Again, we had a fairly lightweight waterfall-like process that worked pretty well, so it's not like people were going after our process with torches and pitchforks... Moving to agile was a huge business risk because we were moving to a process we had zero experience with.  Barbara's been a tremendous help to me, helping me transition from a development role to more of a development manager role. On top of all of that, she's a good friend. Her advice means more to me than anyone else at the office.

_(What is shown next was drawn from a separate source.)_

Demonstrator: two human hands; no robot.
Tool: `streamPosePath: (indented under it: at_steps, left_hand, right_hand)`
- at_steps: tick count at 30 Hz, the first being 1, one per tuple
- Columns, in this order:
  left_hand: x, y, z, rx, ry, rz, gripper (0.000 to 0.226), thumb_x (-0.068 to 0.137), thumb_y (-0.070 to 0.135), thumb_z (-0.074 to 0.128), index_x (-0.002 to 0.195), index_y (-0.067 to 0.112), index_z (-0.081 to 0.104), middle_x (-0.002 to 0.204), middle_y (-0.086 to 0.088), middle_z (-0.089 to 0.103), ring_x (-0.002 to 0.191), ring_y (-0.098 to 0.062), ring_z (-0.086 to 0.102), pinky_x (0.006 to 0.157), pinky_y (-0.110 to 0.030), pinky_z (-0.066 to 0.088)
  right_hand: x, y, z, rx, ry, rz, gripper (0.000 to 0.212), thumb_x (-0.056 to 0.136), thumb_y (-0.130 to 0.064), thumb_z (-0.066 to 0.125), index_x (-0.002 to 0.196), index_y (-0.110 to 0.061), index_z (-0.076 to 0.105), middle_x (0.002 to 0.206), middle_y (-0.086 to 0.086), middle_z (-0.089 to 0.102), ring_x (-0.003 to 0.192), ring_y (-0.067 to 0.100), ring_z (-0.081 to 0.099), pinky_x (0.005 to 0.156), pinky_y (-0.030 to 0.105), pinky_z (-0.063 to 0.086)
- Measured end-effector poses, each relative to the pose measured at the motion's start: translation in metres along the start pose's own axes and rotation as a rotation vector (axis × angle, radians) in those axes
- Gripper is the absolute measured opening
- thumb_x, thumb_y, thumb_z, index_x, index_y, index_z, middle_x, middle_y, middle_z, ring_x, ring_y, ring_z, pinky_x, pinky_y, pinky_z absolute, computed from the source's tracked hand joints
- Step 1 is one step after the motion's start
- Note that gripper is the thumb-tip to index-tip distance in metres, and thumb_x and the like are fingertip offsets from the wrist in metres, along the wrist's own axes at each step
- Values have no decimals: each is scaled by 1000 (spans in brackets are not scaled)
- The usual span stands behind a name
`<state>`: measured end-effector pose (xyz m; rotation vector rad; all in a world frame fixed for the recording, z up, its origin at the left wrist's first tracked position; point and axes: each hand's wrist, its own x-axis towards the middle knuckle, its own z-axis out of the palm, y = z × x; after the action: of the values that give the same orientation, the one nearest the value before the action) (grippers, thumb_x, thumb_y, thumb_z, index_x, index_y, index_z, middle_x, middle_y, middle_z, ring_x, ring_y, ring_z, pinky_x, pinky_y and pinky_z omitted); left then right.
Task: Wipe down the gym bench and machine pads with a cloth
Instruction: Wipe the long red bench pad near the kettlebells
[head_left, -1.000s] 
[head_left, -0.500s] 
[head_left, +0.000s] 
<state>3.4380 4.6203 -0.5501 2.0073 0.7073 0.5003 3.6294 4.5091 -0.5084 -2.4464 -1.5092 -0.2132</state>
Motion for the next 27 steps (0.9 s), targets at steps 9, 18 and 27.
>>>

Have we gotten better at agile?

We have become more confident in agile. I'm not talking about in the sense of reaping all of the benefits that agile has to offer a development group. I simple mean with respect to the mechanics of carrying out the process. I'm pleased that it lived this long.

So How Do We Do Agile?

We are sizing User Stories with story points (out story points are $ amounts). We do release planning based on an overall dollar amount of work we expect to get done. A $1 amount represents about a man-week for us, based on what a Sr. Developer expects that a moderately experienced developer could get done in a week. We then estimate features by giving them a $ amount of $1-$10, and then pack a release full of features in priority order. We're always working on the highest priority item throughout the release.

Next, we break out the release into some number of iterations - typically 8 2-week iterations, plus some extra time at the end for QA integration testing. I'll assign the features to iterations, and then develoment resources to particular features during the iteration. I like to have pair-programming so we have 2 people responsible for any particular part. It tends to keep the ball moving down the field.

Each feature is broken out into User Stories, each given a MoSCoW rating of priority. Each story is given tasks that it will take to complete them. Our latest accomplishment is bundling of Stories and Tasks together into what we are calling "testable units". Once a developer has something build-worthy, we let QA know and they cut a new software build from whatever source countrol branch the feature is developed on. This is working particularly well, helping solve the issue of QA getting jammed for time at the end of a release. In order to support this though, we've gone to a more agressive branching strategy, making more feature branches - merging down to the trunk when we commit to shipping them (fixing any defects found at that point directly in the trunk, as the feature branch is closed).

Hmmm what else... Well, there are things we are doing that are NOT agile. I'll cover those in another post.